■ **Given entries**:
──────────
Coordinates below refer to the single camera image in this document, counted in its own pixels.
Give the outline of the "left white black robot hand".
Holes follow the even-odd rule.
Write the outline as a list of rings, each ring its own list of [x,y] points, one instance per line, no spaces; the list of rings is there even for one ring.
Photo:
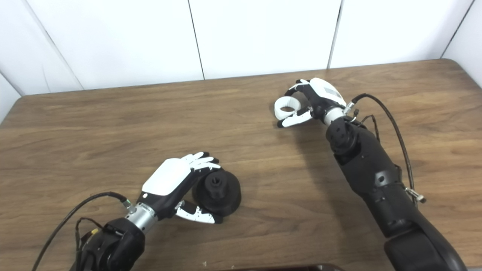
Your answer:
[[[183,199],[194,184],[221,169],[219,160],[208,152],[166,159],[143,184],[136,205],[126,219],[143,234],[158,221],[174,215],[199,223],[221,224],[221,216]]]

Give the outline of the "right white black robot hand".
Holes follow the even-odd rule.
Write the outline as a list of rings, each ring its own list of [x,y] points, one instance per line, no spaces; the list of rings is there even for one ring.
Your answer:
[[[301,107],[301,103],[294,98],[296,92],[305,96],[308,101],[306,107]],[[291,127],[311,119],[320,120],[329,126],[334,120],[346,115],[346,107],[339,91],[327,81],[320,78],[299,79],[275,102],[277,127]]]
──────────
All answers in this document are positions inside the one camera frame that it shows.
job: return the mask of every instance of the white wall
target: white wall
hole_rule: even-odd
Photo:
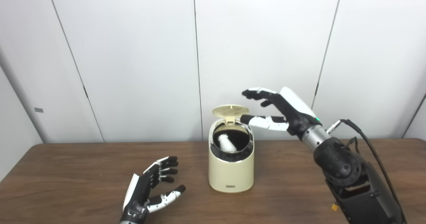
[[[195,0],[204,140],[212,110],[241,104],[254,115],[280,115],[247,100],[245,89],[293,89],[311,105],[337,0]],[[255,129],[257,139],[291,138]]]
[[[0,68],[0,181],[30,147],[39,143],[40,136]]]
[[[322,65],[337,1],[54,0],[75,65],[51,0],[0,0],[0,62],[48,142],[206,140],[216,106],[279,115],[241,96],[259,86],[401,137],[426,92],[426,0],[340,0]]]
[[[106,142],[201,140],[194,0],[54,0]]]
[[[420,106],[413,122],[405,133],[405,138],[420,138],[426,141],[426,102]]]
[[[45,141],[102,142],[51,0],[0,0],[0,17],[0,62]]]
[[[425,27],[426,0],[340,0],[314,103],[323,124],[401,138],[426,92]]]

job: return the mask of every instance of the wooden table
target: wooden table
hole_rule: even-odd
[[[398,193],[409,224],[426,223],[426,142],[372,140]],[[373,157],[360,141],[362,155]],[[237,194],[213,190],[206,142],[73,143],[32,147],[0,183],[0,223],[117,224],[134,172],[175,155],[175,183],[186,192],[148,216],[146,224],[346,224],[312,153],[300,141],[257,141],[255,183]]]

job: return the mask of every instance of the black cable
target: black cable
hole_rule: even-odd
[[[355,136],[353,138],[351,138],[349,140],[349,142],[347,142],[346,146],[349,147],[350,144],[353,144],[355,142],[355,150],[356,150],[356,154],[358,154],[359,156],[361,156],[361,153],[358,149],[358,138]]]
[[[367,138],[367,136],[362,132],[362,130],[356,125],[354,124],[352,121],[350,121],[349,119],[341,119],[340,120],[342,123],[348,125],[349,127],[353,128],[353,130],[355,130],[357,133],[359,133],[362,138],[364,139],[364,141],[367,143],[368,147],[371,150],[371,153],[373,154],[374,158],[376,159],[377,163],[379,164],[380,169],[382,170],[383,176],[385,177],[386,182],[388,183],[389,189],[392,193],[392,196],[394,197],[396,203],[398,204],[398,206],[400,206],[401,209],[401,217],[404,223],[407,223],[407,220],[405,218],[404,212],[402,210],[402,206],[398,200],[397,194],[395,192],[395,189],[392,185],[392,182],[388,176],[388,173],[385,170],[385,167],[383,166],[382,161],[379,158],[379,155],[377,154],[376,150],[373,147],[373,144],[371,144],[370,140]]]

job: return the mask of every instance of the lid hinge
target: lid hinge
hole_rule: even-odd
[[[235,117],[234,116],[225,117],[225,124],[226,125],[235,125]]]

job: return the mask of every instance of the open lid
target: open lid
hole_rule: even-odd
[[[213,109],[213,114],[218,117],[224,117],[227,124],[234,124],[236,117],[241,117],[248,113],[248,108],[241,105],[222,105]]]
──────────
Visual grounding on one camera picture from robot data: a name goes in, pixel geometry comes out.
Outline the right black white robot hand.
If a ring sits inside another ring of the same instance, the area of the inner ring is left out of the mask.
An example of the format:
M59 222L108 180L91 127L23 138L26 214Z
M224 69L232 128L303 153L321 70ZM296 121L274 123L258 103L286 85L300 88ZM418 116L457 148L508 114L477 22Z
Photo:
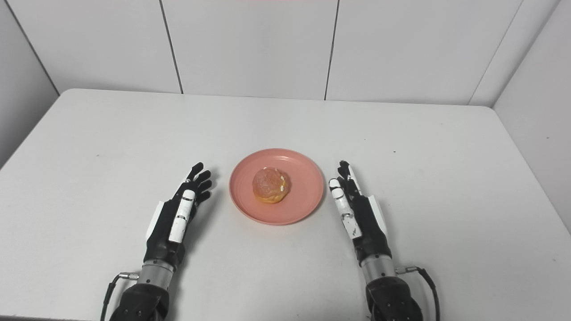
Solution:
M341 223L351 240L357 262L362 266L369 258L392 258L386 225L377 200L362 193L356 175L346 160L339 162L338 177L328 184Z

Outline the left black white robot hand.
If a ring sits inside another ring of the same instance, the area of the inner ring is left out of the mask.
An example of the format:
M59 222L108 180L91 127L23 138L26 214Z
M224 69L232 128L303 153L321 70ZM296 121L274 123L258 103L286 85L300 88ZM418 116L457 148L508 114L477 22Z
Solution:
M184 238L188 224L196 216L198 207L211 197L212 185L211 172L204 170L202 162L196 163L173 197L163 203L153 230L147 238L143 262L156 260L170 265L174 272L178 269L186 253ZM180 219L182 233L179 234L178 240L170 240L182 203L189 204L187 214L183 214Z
──────────
■ **Work item**: Count the lines above in which the word "black" appears, then state only that count.

■ **Exercise output**: 6